Kinerja lingkungan merupakan salah satu aspek perlu untuk diungkapkan karena pengungkapan yang dilakukan perusahaan tidak terlepas dari adanya
kinerja. Perusahaan seharusnya menyajikan laporan yang menunjukkan kontribusi perusahaan terhadap lingkungan sosialnya secara objektif dan transparan.
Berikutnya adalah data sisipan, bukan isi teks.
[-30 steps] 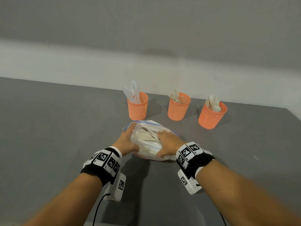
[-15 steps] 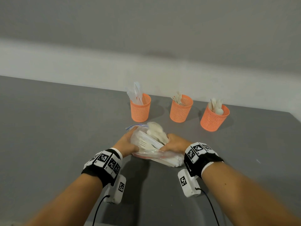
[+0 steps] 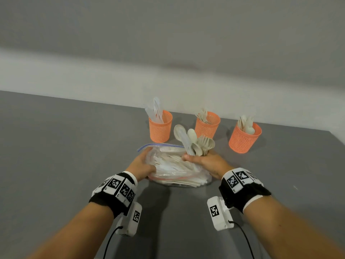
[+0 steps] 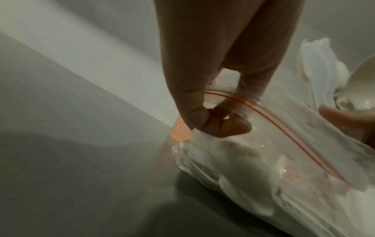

Penelitian yang dilakukan oleh Pratama dan Raharja 2013 menunjukan hasil bahwa kinerja lingkungan berpengaruh signifikan terhadap pengungkapan yang
dilakukan perusahaan. Perusahaan yang menerapkan kinerja lingkungan dapat dipastikan
akan melakukan
pengungkapan lingkungan,
semakin luas
pengungkapan akibat dari peran kinerja perusahaan yang besar Pratama dan Raharja 2013:5. Hasil penelitian ini sejalan dengan penelitian yang telah
dilakukan oleh Rakhiemah Agustia 2009 dan Tunggal 2014. Adanya hasil penelitian sebelumnya yang sangat variatif tersebut,
menunjukkan adanya reseach gap dalam penelitian sejenis. Oleh karena itu, penelitian tentang kepemilikan manajerial, efektivitas pengawasan yang
diproksikan dengan proporsi dewan komisaris independen, biaya sosial, kinerja lingkungan, dan pengungkapan sosial dan lingkungan menarik untuk diteliti
kembali. Maka, penelitian ini mencoba untuk mengkaji kembali pengaruh kepemilikan manajerial, efektivitas pengawasan, dan biaya sosial terhadap
pengungkapan sosial dan lingkungan perusahaan dengan menggunakan tambahan variabel intervening, yaitu kinerja lingkungan perusahaan. Berdasarkan uraian
latar belakang diatas, maka judul penelitian ini adalah “Faktor-Faktor yang
Mempengaruhi Luas Pengungkapan Sosial dan Lingkungan Perusahaan Go Public Peserta PROPER
”. Perbedaan penelitian ini dengan penelitian sebelumnya adalah pada
penelitian ini, peneliti menggunakan variabel intervening, yaitu kinerja lingkungan yang diprediksi dapat memperkuat hubungan antara variabel
indepanden dengan variabel dependen karena hasil penelitian sebelumnya yang masih variatif. Selain itu, peneliti menggunakan item pengungkapan yang
mengacu pada peraturan yang telah disesuaikan dengan perusahaan di Indonesia yang berjumlah 78 item pengungkapan.